Achieving Service Resilience on Cloud-Reliant Infrastructure

[tl;dr Rather than require banks to have multi-cloud or on-premise redundant strategies for critical digital services delivered via cloud, regulators should require firms to instead adhere to ‘well-architected’ guidelines to ensure technology resilience for a given provider or PaaS solution, as part of an overall industry-wide framework of service resilience that can accommodate very rare but impactful events such as cloud provider failure.]

Resilience is the ability of a ‘system’ of processes to recover quickly from a significant shock, ideally without any noticeable impact on those depending on that system. Systems are comprised of people, technologies and environments (e.g., laws, physical locations, etc), any of which can ‘fail’.

Financial regulators are particularly concerned with resilience, as failures in banking systems can cause business disruption, serious personal inconvenience, and even the potential for economic instability.

For many years, banks have had strict requirements to ensure critical systems (“applications”) could be recovered in the event of a disaster (specifically, a data center failure incurring loss or unavailability of all software, hardware and data). Enterprise-wide people and environment ‘failure’ are often handled within an overall operational risk and business continuity management framework, but technology organizations are accountable for managing technology failure risk – which is to say, an application will be guaranteed to be available within a fixed amount of time in the event of a major infrastructure failure or breach.
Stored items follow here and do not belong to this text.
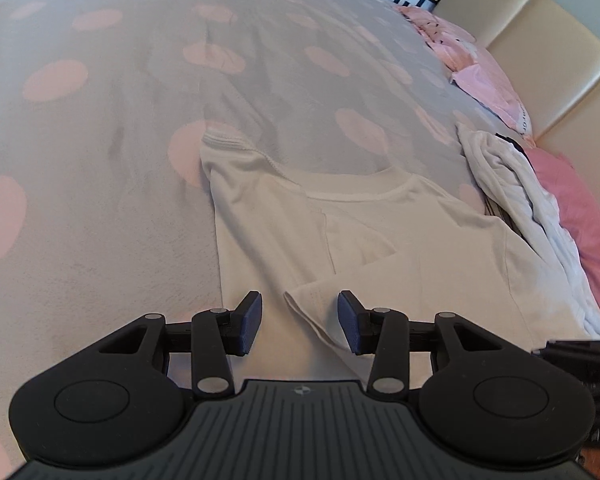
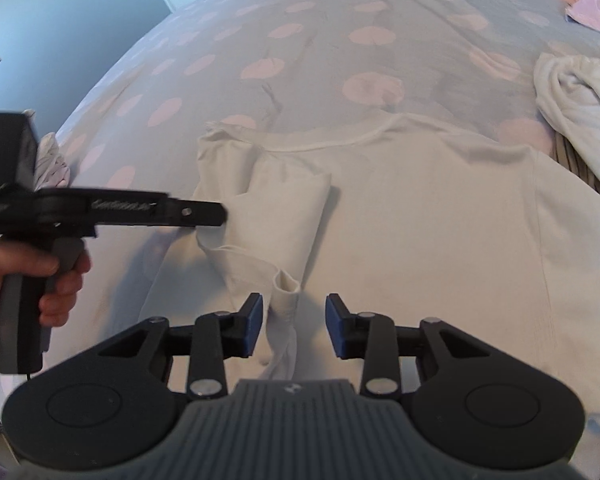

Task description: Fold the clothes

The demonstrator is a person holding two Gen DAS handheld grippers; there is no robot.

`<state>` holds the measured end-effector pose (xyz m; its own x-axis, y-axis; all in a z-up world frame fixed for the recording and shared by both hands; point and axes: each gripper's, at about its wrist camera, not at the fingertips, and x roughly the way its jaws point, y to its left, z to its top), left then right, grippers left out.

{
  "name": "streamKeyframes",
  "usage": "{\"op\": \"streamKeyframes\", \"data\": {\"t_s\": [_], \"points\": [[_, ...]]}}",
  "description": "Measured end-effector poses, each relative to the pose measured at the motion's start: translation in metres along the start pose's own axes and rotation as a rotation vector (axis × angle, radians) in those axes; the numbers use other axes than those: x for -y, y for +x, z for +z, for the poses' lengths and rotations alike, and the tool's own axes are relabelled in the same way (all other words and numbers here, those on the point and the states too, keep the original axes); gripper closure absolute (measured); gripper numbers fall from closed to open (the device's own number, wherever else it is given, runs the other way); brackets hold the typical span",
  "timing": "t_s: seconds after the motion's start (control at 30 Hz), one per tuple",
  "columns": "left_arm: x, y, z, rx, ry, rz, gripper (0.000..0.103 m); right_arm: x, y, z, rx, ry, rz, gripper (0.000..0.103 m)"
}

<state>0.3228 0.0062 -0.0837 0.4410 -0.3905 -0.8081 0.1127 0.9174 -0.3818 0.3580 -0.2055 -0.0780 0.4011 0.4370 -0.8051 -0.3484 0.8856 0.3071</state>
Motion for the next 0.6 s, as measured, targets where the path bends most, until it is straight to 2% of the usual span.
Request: {"op": "streamKeyframes", "data": {"t_s": [0.03, 0.07, 0.1, 0.23, 0.33, 0.47, 0.6], "points": [[0.001, 0.001, 0.001, 0.003, 0.002, 0.001, 0.077, -0.003, 0.001, -0.001, 0.007, -0.018, -0.003, 0.074], [0.001, 0.002, 0.003, 0.006, 0.004, 0.002, 0.080, -0.006, 0.001, -0.001, 0.014, -0.039, 0.002, 0.095], [0.001, 0.002, 0.004, 0.010, 0.003, 0.006, 0.088, -0.010, 0.000, -0.001, 0.021, -0.062, 0.012, 0.098], [-0.001, 0.000, 0.009, 0.024, -0.008, -0.016, 0.097, -0.028, -0.009, -0.002, 0.037, -0.161, 0.114, 0.098], [-0.001, -0.001, 0.011, 0.035, -0.005, -0.010, 0.100, -0.047, -0.007, -0.011, -0.007, -0.273, 0.154, 0.098], [0.003, -0.002, 0.016, 0.061, 0.010, -0.003, 0.101, -0.066, 0.007, -0.029, -0.065, -0.376, 0.135, 0.098], [0.013, 0.004, 0.014, 0.056, 0.070, 0.037, 0.101, -0.071, 0.023, -0.037, -0.096, -0.388, 0.088, 0.098]]}}
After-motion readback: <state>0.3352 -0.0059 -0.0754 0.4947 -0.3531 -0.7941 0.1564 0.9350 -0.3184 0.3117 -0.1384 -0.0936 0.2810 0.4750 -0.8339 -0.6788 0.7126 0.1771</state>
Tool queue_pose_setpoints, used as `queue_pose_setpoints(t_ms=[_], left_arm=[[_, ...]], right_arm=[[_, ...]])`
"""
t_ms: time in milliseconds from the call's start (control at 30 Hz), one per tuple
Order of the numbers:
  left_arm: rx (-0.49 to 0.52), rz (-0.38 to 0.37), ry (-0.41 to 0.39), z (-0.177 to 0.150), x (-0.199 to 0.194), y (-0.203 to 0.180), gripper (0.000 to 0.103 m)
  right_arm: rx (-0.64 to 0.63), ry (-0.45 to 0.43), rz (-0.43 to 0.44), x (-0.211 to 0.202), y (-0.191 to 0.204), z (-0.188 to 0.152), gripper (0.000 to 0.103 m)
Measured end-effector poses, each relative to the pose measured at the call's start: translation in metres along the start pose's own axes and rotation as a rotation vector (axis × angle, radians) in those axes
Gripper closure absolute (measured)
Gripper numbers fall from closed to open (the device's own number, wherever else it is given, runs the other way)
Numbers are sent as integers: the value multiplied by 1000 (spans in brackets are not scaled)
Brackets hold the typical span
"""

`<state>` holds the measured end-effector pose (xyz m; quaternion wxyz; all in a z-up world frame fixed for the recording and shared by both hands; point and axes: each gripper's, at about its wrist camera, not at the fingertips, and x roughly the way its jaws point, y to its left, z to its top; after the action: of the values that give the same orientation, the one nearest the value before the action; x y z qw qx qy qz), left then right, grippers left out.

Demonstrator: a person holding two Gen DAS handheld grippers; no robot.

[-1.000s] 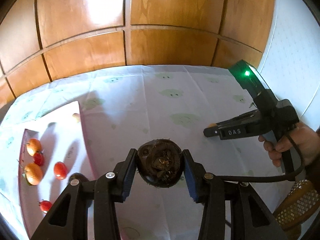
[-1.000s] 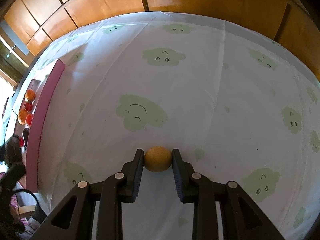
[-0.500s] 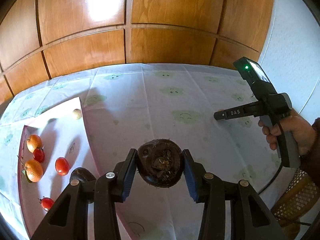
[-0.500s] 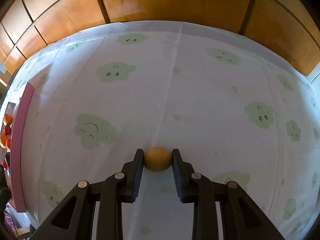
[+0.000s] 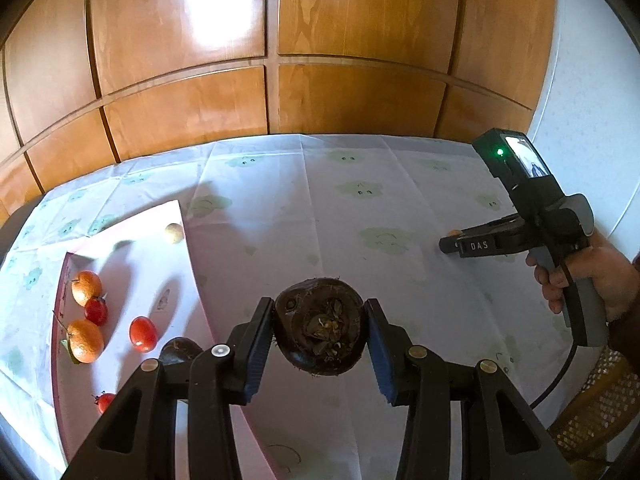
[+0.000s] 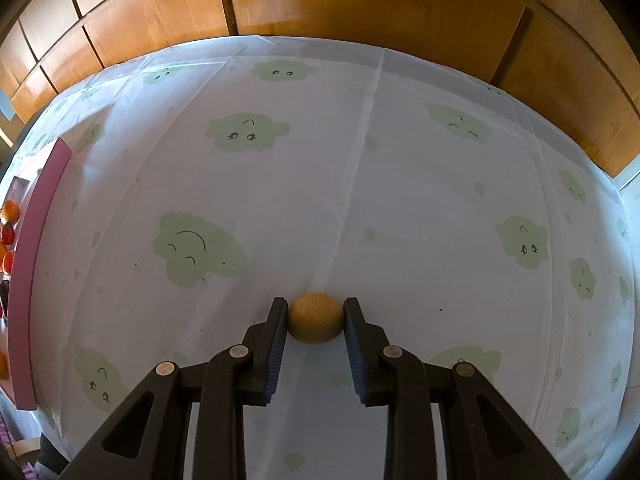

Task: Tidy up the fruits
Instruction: 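Carry the passion fruit into the tray and open the left tool while the right tool holds the yellow fruit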

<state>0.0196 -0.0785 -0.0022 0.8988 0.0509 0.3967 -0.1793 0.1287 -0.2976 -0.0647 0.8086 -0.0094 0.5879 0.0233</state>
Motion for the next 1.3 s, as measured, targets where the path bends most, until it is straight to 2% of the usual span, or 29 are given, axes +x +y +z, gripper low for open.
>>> queue_pose_setpoints(t_ms=[433, 867, 1067, 1200, 1300], left_arm=[[-15, 20, -16, 0, -10, 8, 58], [-97, 64, -5, -3, -15, 50, 58], [-260, 135, -21, -8, -33, 117, 58], [-398, 216, -31, -23, -50, 172, 58], [-502, 239, -27, -37, -58, 205, 58]], right_arm=[[-10, -9, -17, -3, 3, -3, 75], [-13, -13, -29, -5, 5, -4, 75], [-13, -12, -30, -5, 6, -4, 75], [-14, -11, -31, -5, 6, -4, 75], [-14, -12, -33, -5, 6, -4, 75]])
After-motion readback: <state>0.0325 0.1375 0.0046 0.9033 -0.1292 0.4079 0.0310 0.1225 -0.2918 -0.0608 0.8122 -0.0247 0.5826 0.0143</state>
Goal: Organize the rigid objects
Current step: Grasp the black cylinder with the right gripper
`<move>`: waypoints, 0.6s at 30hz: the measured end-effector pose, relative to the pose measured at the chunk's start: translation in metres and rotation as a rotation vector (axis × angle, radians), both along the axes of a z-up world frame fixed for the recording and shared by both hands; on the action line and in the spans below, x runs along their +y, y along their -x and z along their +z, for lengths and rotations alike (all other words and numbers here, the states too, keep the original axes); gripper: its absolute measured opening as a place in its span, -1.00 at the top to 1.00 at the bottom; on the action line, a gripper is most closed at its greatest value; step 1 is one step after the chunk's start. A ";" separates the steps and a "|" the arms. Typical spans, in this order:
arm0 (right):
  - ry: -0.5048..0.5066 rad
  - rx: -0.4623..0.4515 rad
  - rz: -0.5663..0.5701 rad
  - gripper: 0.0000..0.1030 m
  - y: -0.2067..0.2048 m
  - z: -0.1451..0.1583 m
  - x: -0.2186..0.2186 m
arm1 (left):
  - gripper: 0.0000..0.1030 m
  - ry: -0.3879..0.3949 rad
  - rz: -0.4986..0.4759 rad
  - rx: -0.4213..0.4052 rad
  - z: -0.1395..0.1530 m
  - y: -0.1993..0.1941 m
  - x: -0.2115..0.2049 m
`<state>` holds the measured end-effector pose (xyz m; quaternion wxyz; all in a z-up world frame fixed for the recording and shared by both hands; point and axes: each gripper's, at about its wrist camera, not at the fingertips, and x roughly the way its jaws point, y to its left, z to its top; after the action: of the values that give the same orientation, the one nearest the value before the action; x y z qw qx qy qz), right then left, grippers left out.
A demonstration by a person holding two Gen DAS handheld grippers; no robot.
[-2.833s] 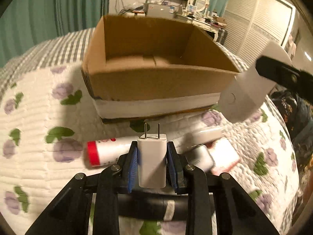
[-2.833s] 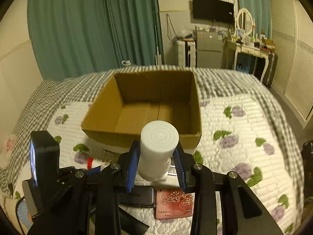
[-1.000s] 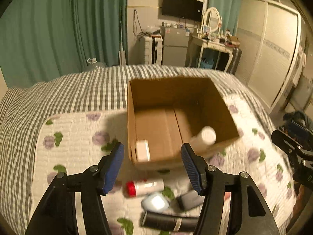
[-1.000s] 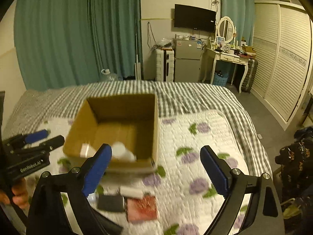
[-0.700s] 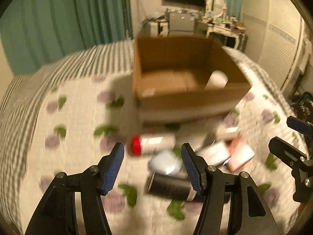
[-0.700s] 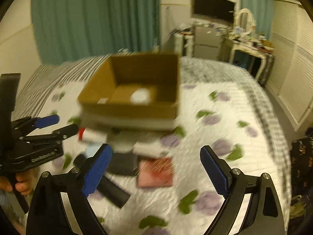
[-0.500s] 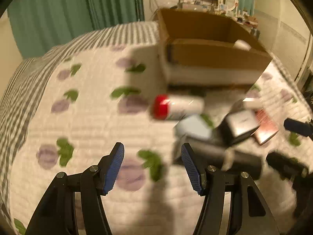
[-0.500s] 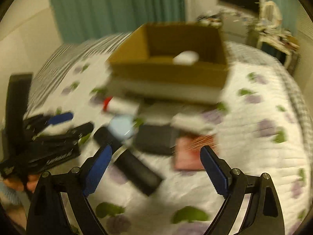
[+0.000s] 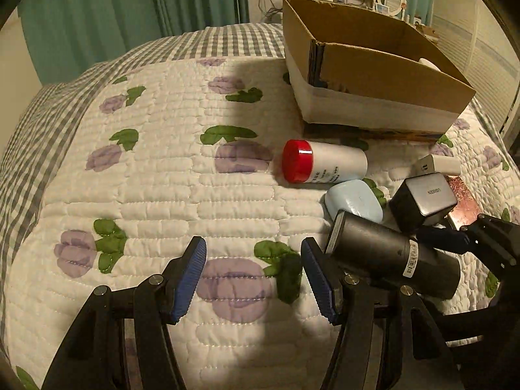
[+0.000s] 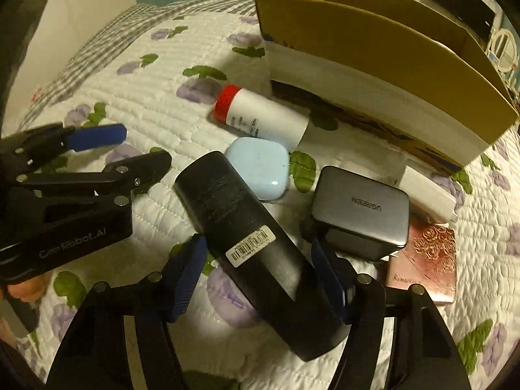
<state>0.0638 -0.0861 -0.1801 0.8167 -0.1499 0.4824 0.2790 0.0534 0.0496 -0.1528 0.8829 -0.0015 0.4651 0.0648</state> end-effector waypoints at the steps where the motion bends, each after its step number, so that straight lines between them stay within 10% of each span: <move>1: -0.006 -0.001 -0.002 -0.11 -0.001 0.002 -0.001 | -0.23 0.007 0.003 0.001 -0.001 -0.001 0.000; 4: -0.024 -0.025 -0.034 0.18 -0.001 0.012 -0.008 | -0.23 0.025 -0.004 0.004 -0.001 -0.005 -0.001; 15: -0.135 -0.124 -0.150 0.26 0.003 0.080 -0.050 | -0.23 0.053 -0.051 0.001 0.004 -0.014 -0.021; 18: -0.146 -0.145 -0.200 0.63 -0.002 0.087 -0.066 | -0.23 0.048 -0.086 0.002 0.004 -0.018 -0.035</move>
<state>0.0661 -0.1521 -0.0930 0.8819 -0.0611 0.4130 0.2189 0.0713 0.0148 -0.1489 0.8841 -0.0027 0.4670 0.0157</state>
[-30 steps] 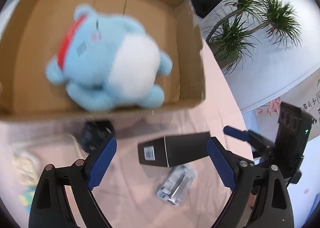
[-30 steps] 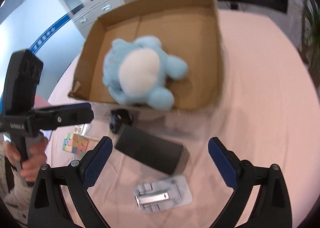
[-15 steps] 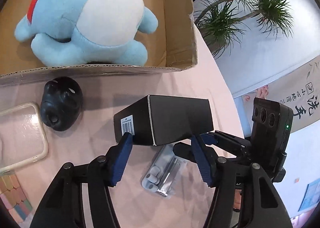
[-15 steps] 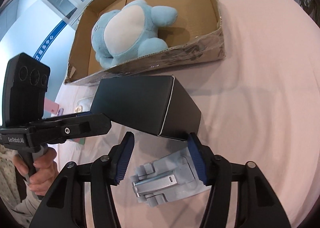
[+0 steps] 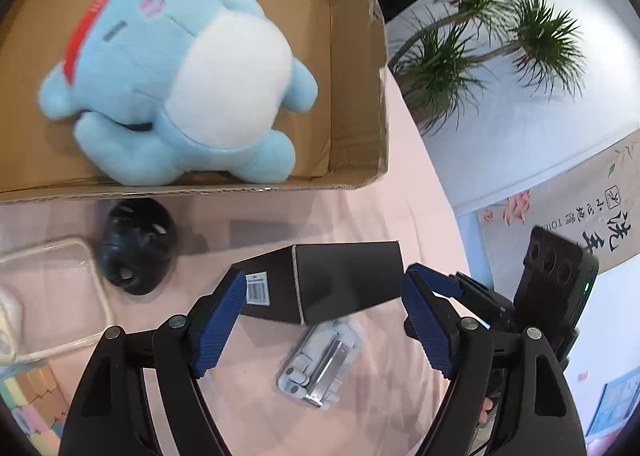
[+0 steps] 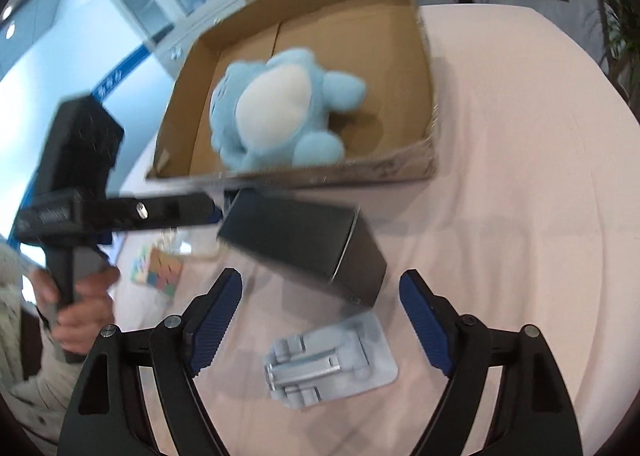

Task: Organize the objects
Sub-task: 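Grasp the black product box with both tools together, then carry the black box with both tools and drop it into the cardboard box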

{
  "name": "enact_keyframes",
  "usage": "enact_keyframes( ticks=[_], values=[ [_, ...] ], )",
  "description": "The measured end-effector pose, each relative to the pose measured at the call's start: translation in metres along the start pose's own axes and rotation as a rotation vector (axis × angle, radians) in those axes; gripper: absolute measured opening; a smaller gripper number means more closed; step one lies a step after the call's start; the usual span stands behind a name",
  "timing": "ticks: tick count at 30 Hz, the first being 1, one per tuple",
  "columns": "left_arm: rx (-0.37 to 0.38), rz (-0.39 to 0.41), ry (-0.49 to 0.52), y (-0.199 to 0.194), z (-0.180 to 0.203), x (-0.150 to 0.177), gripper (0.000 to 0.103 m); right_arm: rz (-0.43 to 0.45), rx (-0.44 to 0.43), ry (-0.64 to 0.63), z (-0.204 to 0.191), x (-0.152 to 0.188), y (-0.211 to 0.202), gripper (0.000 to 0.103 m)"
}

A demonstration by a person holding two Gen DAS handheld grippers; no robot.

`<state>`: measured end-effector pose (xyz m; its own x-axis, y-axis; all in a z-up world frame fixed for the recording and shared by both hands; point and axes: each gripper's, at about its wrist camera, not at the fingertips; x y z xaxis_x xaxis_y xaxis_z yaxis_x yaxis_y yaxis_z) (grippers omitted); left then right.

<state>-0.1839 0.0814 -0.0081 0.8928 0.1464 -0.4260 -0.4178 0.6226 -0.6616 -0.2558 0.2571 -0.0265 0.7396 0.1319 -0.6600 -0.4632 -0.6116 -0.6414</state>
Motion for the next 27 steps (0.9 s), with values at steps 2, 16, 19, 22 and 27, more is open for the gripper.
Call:
enact_keyframes(
  ticks=[2, 16, 19, 22, 27],
  values=[
    [-0.008, -0.008, 0.008, 0.008, 0.002, 0.0, 0.073, -0.011, -0.057, 0.06, 0.008, -0.005, 0.008, 0.081],
    [-0.007, 0.053, 0.128, 0.008, 0.001, 0.022, 0.054, 0.013, -0.11, 0.226, 0.016, 0.017, 0.027, 0.059],
    [-0.016, 0.061, 0.153, 0.005, 0.01, 0.029, 0.054, 0.024, -0.082, 0.185, 0.007, 0.02, 0.02, 0.056],
    [-0.047, 0.078, 0.192, 0.0, 0.018, 0.033, 0.054, 0.031, -0.055, 0.155, 0.003, 0.019, 0.013, 0.053],
    [-0.048, 0.121, 0.223, -0.013, 0.026, 0.036, 0.053, 0.058, -0.032, 0.123, -0.006, 0.018, 0.001, 0.051]
  ],
)
Point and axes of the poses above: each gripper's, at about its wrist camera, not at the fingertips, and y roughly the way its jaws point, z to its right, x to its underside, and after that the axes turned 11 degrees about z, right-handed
In recent times, regulators have been focusing more on business service resilience (see, for example, the UK’s Financial Conduct Authority statement on business service resilience). In the UK, a succession of high-profile loss of digital services (through which most UK customers interact with their bank) in several banks has put increased focus on the area of operational resilience. To date, most such incidents can be attributed to poor technical debt management rather than anything specifically cloud-related – but on cloud, a business-as-usual approach to technical debt will greatly amplify the likelihood and impact of failures.

So, as banks move their infrastructure to leverage public cloud capabilities, the question arises as to how to meet operational resilience demands in various cloud failure scenarios – from failure of individual hosted servers, to loss of a particular provider data center, to loss of a particular infrastructure service in a region, or a complete loss of all service globally from a particular provider.

Related to provision of service is stewardship of related data. Assuming a service cannot be provided without access to and availability of underlying data services, cloud resilience solutions must also address data storage and protection.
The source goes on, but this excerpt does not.